Planning your LGBTQIA+ funeral

Whether you are arranging a funeral for yourself, a loved one or a friend it can be a difficult and emotional time, but for some LGBTQIA+ people, it can be even more difficult to ensure that their wishes and identity are respected correctly.

We've created this guide to give you some things to consider as part of the funeral planning process.

Planning an LGBTQIA+ funeral

As funerals have become more personalised with the introduction of humanist, non-traditional funerals and celebrations of life, we have also seen an increase in funerals that are now personalised for the LGBTQIA+ community. 

Sometimes family members may not be aware of the deceased’s sexual orientation or gender identity and in some cases not accept it. This can cause concern for some members of the LGBTQIA+ community, so if you are able to or want to, be as open with your loved ones as possible so that they are aware of your planned funeral arrangements and do not try to change your plans after you’ve passed away. 

You could also prefer to keep your personal life private or feel that you are not able to tell your family and friends about being LGBTQIA+ during the funeral and have it explained to them after the event by a person you trust. You can choose to share as little or as much as you feel comfortable during your funeral as it's about what you want. 

Find the right funeral director for you

When looking for the right funeral director, it's vital that you find one that you feel comfortable with and who respects your identity and wishes, as they should do with every funeral. It's important to be open and honest about who you are and what you want for your funeral, as doing so Will also help them use the correct pronouns and best advise on how to approach each element of the funeral based on their professional experience.
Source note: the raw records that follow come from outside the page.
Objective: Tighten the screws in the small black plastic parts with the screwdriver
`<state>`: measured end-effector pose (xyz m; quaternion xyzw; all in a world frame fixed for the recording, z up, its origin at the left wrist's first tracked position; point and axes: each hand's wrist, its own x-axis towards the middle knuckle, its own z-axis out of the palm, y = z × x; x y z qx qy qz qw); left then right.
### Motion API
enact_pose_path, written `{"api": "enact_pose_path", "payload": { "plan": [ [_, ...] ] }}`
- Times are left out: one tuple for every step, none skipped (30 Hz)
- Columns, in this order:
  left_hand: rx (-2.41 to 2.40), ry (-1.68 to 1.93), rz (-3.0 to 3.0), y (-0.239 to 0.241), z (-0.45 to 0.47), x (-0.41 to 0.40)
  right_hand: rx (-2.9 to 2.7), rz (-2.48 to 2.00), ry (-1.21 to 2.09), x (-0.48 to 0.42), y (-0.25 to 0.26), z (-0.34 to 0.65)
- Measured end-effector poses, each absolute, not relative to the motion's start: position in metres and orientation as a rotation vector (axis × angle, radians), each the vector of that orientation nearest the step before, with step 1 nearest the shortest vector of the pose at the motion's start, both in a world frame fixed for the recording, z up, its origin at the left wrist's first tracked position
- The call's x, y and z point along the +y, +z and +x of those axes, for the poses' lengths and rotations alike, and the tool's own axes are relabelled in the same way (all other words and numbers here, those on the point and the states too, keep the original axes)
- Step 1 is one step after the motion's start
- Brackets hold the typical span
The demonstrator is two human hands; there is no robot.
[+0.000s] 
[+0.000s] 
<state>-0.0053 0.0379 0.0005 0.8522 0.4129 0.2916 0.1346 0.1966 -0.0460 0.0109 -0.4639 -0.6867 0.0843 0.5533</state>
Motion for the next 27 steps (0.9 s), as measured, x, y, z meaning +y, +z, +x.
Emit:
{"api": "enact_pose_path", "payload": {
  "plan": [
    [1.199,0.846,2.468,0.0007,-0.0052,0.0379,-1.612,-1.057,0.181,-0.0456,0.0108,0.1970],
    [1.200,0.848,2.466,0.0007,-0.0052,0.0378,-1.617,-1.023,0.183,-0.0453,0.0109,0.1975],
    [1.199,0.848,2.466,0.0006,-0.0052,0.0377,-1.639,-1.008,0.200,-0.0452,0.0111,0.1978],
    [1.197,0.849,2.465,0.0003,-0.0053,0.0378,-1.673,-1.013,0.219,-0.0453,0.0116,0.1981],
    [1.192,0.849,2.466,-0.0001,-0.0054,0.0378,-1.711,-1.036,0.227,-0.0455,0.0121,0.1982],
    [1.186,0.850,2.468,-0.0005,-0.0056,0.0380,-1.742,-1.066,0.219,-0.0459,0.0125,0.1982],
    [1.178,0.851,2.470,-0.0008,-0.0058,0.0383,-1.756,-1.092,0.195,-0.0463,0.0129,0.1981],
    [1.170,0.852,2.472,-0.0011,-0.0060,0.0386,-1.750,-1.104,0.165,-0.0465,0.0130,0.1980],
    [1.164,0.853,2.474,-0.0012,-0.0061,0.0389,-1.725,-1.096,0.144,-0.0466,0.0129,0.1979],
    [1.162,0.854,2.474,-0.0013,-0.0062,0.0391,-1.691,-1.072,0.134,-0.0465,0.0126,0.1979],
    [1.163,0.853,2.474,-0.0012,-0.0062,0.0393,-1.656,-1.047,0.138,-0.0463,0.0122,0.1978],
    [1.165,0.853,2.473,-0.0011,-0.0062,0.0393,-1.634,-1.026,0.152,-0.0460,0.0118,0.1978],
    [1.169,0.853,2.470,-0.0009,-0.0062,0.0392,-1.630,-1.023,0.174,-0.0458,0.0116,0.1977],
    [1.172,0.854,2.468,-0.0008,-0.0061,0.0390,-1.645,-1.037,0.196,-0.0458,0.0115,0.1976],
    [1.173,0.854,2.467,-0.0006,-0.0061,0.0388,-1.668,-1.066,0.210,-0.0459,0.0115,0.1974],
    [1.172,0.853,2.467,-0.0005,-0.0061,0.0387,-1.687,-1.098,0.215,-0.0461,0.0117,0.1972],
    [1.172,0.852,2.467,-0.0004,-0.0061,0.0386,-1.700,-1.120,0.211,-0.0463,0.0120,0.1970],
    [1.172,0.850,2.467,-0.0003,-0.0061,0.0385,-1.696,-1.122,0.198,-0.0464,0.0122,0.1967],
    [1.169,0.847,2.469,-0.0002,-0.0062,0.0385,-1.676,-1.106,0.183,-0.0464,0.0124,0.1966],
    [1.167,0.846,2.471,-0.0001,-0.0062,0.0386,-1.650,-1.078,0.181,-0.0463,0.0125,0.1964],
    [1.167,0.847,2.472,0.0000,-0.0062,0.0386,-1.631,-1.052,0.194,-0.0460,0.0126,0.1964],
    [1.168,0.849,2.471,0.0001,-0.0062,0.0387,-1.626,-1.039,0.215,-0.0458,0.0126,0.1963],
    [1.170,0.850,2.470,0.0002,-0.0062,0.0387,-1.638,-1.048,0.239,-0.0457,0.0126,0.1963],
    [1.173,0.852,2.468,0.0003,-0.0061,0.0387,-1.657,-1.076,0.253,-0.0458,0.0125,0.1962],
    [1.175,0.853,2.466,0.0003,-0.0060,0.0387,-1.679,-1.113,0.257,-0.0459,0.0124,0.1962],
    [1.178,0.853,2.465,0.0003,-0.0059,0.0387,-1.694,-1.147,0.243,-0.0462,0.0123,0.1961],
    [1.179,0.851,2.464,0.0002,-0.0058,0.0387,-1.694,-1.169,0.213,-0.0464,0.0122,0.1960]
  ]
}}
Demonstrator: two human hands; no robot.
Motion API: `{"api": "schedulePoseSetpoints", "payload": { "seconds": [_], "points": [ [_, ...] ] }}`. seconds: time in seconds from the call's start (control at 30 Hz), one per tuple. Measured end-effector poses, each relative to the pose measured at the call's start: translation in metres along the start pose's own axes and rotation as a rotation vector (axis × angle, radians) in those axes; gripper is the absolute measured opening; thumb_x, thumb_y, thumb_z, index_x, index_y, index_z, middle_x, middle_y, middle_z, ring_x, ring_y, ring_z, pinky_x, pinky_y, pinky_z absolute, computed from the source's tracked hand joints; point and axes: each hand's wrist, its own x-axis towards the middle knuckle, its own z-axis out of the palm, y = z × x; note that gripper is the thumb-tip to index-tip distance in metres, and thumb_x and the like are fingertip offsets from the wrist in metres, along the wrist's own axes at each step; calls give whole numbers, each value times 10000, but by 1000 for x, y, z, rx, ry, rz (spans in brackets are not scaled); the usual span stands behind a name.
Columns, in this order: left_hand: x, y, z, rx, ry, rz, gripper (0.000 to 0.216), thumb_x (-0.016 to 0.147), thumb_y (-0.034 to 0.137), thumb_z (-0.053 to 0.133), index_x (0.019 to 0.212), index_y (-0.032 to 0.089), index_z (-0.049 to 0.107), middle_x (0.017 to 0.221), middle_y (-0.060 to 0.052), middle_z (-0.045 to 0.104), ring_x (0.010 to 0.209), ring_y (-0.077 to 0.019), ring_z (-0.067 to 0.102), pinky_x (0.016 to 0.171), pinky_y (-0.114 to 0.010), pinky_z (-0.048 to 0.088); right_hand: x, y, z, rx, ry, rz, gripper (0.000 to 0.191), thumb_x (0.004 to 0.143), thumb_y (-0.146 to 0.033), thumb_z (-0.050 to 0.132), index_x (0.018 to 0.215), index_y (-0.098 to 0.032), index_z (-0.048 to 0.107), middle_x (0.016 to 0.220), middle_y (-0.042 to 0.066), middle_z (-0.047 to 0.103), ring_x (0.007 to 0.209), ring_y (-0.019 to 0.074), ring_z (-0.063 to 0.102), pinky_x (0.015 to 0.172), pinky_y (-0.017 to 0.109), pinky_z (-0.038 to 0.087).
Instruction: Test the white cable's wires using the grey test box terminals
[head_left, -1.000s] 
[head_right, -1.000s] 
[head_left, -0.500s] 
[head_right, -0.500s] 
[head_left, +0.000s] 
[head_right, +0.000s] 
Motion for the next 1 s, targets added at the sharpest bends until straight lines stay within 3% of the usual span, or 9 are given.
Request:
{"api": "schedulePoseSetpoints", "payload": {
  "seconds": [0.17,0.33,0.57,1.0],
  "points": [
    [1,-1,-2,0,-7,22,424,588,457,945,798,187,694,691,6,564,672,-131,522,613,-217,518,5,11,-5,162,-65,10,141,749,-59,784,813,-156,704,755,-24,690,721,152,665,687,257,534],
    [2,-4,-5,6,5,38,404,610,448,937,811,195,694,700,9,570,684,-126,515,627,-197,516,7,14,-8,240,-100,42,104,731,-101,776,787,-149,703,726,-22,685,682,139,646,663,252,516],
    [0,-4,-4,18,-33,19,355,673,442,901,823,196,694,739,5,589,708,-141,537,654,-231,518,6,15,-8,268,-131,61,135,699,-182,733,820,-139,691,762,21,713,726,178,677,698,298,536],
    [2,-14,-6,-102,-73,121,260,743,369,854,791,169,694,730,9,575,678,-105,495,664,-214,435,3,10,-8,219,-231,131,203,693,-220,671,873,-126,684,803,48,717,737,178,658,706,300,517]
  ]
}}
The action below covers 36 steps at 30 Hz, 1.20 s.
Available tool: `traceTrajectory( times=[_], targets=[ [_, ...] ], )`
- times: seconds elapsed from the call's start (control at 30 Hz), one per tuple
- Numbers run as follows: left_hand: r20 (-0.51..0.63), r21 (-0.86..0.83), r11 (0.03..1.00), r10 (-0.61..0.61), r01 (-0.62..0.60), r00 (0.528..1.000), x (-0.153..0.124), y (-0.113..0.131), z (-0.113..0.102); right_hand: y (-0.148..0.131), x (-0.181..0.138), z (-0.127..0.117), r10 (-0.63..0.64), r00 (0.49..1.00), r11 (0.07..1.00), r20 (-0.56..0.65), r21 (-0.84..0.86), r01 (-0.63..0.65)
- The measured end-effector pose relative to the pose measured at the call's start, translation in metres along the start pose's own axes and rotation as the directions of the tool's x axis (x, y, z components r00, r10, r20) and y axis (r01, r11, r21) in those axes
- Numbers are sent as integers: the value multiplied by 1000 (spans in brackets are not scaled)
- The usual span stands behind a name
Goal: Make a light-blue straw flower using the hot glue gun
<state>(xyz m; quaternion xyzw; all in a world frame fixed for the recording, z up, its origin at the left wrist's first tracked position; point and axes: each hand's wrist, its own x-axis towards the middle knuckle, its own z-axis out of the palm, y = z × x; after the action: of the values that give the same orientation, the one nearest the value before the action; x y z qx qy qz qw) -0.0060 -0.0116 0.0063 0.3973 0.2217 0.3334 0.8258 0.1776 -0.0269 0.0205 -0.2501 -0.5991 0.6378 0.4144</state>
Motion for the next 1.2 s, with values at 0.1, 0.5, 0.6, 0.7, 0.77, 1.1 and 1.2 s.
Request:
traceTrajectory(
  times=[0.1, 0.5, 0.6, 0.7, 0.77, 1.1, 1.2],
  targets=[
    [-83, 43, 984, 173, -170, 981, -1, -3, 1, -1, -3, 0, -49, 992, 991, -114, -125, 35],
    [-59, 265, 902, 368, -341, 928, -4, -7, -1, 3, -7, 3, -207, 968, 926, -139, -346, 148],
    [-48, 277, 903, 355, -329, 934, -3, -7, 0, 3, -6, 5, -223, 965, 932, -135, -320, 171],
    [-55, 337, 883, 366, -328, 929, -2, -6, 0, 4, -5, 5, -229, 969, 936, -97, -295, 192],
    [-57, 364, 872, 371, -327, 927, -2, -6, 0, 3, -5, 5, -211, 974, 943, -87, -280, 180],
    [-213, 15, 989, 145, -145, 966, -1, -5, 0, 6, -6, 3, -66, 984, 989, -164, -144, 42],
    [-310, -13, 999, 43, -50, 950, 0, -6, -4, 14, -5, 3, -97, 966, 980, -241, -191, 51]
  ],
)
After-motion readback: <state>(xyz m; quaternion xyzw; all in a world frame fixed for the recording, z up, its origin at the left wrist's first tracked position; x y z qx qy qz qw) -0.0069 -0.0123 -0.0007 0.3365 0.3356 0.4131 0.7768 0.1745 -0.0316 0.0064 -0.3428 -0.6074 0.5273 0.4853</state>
You could also inform the funeral director if your sexuality or gender identity is public knowledge so that they know whether to keep this private or have your permission to disclose this information with other people included as part of the funeral planning process. 

Ways you can personalise your LGBTQIA+ funeral 

LGBTQIA+ funerals can include personalisations such as:

  • Choosing how you would like to be dressed
  • How you would like people attending the funeral to dress  - for example, they could wear clothing that includes your favourite colour
  • Playing music by LGBTIQA+ artists or musicians 
  • Picking who you want or do not want to attend the funeral - this can be tricky as funerals are usually a public event
  • Providing names and pronouns that would be used for the service, order of services and any other related items
  • Holding the service in a favourite place
  • Picking the types of flowers and arrangements

If you have a funeral plan in place you can discuss these personalisations with your provider ahead of time so that they are recorded with your plan. If you don’t have a pre-paid funeral plan, you can always create a funeral wishes document that includes your requests as part of your Will to ensure they can be easily found and followed.

Sharing your wishes with the right people at the right time

If you haven’t planned your funeral in advance, your executors Will be responsible for planning your funeral. We recommend that when you write or update your Will, you choose executors that understand and respect your identity to ensure that your wishes are recognised and correctly followed, without any influence from anyone else's personal opinions.

Executors usually make funeral decisions on your behalf, which can include items such as:

  • What you are dressed in for the funeral
  • The name and pronouns that people use for you
  • Invitations to attendees
  • Choosing a funeral director
  • Choosing the location of the funeral
  • Whether your body is cremated or buried

It is worth noting that if you do not name any executors, your family Will usually decide what happens at your funeral which might mean that your wishes as an LGBTQIA+ person are not followed.